Robert Goddard
Thriller writer Robert Goddard, whose new novel Long Time Coming was recently published, reveals the travel and spy-lit that dominates his spare time...
Thriller writer Robert Goddard, whose new novel Long Time Coming was recently published, admits that since becoming a writer, he finds he has much less time to read than he used to, but reveals just what manages to fill the precious reading time that he sets aside...
The Salati Case by Tobias Jones
Goddard admits that he is a great fan of Michael Dibdin, and having read in The Bookseller that “Tobias Jones has created a sleuth to match Aurelio Zen”, he felt he couldn’t pass up the chance to read this new novel...
Castagnetti (informally known as ‘Casta’) is a private detective who doesn’t do things by the book. He’s dogged and lonely, impatient with the world of appearances and deceit. So when a pompous notary commissions him to verify that a missing person is ‘presumed dead’ in order to dispose of a dead woman’s estate to the other heirs, Casta smells a rat. Before long he's reopening wounds from years ago and exposing family secrets to those who have tried to suppress them. The relatives of Signora Salati just want their inheritance, but Casta is going to make sure they get their just desserts as well. Because Casta isn't the sort to content himself with ‘presumed dead’. He likes certainty, the kind of certainty that comes from seeing a skeleton. As the Salati case progresses, other corpses appear and Casta realizes he's at the centre of an old-fashioned Italian whodunit.

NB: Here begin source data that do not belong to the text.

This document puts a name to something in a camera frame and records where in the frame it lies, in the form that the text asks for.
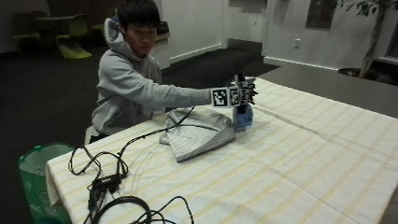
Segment blue plastic bottle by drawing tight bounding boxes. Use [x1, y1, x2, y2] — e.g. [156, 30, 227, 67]
[232, 104, 256, 133]

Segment white marker cube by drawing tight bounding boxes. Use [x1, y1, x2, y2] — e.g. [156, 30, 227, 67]
[211, 85, 243, 109]

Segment grey striped folded cloth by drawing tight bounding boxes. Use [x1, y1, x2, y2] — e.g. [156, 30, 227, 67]
[159, 107, 237, 162]

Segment striped white yellow tablecloth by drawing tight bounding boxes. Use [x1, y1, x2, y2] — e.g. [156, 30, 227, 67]
[46, 77, 398, 224]

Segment dark planter pot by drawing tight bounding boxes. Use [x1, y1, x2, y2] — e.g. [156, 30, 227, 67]
[337, 66, 393, 85]

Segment the person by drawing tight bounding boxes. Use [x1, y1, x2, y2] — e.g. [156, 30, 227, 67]
[88, 0, 259, 145]

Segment indoor tree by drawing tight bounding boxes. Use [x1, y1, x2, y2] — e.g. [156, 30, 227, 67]
[336, 0, 398, 78]

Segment yellow-green chair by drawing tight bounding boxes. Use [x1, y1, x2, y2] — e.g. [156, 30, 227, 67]
[11, 12, 46, 53]
[55, 14, 94, 60]

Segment dark round table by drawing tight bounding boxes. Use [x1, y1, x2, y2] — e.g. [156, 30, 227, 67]
[34, 15, 76, 48]

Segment green shopping bag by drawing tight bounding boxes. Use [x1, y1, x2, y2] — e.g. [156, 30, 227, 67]
[18, 142, 76, 224]

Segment dark wall frame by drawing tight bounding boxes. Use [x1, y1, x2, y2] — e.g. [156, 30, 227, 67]
[305, 0, 336, 30]

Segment black cable hub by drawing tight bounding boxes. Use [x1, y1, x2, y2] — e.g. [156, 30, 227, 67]
[91, 174, 123, 191]

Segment thick black coiled cable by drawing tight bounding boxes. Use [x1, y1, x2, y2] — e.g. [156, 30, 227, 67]
[84, 195, 197, 224]

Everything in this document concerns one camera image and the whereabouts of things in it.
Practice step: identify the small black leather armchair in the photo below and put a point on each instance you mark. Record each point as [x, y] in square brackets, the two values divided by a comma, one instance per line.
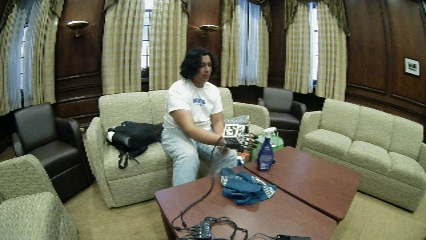
[281, 106]

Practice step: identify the flat black device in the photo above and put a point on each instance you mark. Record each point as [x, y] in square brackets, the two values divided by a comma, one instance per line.
[290, 237]

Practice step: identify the large black leather armchair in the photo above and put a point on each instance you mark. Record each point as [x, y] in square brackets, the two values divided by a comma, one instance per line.
[44, 143]

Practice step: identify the patterned grey cushion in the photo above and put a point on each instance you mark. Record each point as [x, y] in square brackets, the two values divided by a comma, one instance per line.
[240, 120]

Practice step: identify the beige textured armchair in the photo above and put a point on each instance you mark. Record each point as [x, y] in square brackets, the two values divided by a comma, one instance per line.
[31, 206]

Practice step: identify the framed wall picture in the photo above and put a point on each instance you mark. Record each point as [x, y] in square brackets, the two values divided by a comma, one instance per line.
[412, 66]

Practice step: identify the small orange capped bottle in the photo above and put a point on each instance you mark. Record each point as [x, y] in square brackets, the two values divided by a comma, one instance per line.
[244, 156]

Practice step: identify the beige three-seat sofa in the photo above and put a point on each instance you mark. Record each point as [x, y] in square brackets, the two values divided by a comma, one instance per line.
[128, 173]

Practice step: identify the beige two-seat sofa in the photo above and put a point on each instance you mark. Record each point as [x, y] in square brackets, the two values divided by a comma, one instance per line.
[368, 150]

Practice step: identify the black jacket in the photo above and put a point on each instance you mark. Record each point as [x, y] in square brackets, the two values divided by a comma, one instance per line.
[133, 136]

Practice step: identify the white marker cube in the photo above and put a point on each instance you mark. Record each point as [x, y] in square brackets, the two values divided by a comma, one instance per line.
[235, 130]

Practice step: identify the brass wall lamp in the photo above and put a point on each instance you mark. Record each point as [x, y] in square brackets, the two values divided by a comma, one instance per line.
[208, 27]
[77, 24]

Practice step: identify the blue patterned cloth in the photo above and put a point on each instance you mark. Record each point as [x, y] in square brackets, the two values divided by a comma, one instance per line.
[244, 188]

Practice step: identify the row of beige checked curtains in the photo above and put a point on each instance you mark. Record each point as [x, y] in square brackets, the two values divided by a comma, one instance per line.
[121, 50]

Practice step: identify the blue spray bottle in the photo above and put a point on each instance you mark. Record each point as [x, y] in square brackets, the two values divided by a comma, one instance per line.
[265, 155]

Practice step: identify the the person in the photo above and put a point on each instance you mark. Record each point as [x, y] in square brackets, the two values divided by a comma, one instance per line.
[191, 100]

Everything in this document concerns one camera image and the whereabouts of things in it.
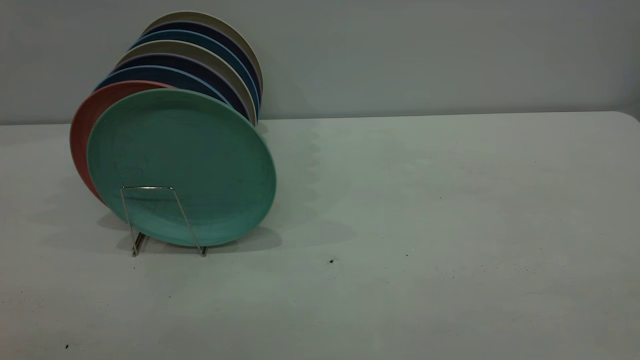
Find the pink round plate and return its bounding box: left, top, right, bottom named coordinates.
left=69, top=80, right=173, bottom=207

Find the dark purple plate lavender rim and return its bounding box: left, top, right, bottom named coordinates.
left=144, top=20, right=263, bottom=96
left=115, top=53, right=251, bottom=121

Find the metal wire plate rack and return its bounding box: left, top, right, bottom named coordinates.
left=120, top=186, right=208, bottom=258

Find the navy plate light blue rim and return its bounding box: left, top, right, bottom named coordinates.
left=95, top=65, right=233, bottom=108

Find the beige round plate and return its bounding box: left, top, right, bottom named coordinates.
left=142, top=11, right=264, bottom=86
left=116, top=40, right=257, bottom=127

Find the teal blue round plate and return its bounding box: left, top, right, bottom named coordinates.
left=131, top=29, right=261, bottom=118

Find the green round plate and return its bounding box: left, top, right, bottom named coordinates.
left=86, top=88, right=277, bottom=248

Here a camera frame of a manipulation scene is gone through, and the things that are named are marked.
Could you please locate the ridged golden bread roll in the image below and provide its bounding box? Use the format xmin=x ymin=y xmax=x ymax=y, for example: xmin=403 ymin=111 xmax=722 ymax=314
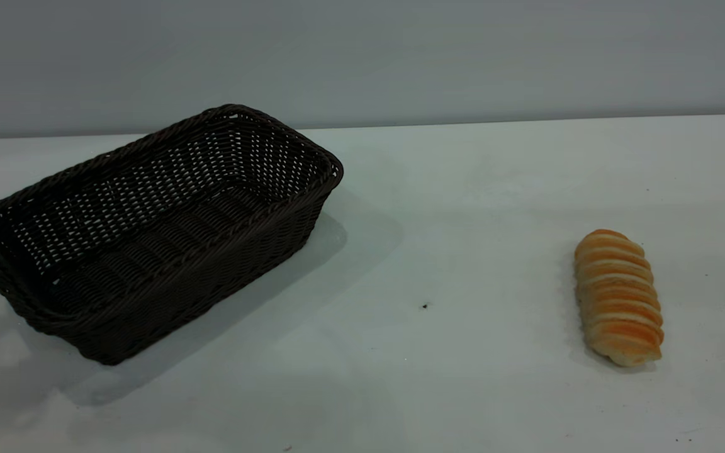
xmin=573 ymin=229 xmax=665 ymax=368

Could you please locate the dark brown woven basket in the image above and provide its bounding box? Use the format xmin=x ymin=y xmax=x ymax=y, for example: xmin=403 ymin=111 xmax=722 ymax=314
xmin=0 ymin=104 xmax=344 ymax=366

Istanbul: Memories of a City by Orhan Pamuk
Goddard especially recommends this particular book because of its “surprising insights into what it was like to grow up in Istanbul...and there are some very good and fascinating grainy atmospheric photographs”, although he also admits “even better, these short chapters are just ideal to send me off to sleep.”
Turkey’s greatest living novelist guides us through the monuments and lost paradises, dilapidated Ottoman villas, back streets and waterways of Istanbul – the city of his birth and the home of his imagination. This is a supremely moving account of one man's love affair with the city that has been his home since his birth.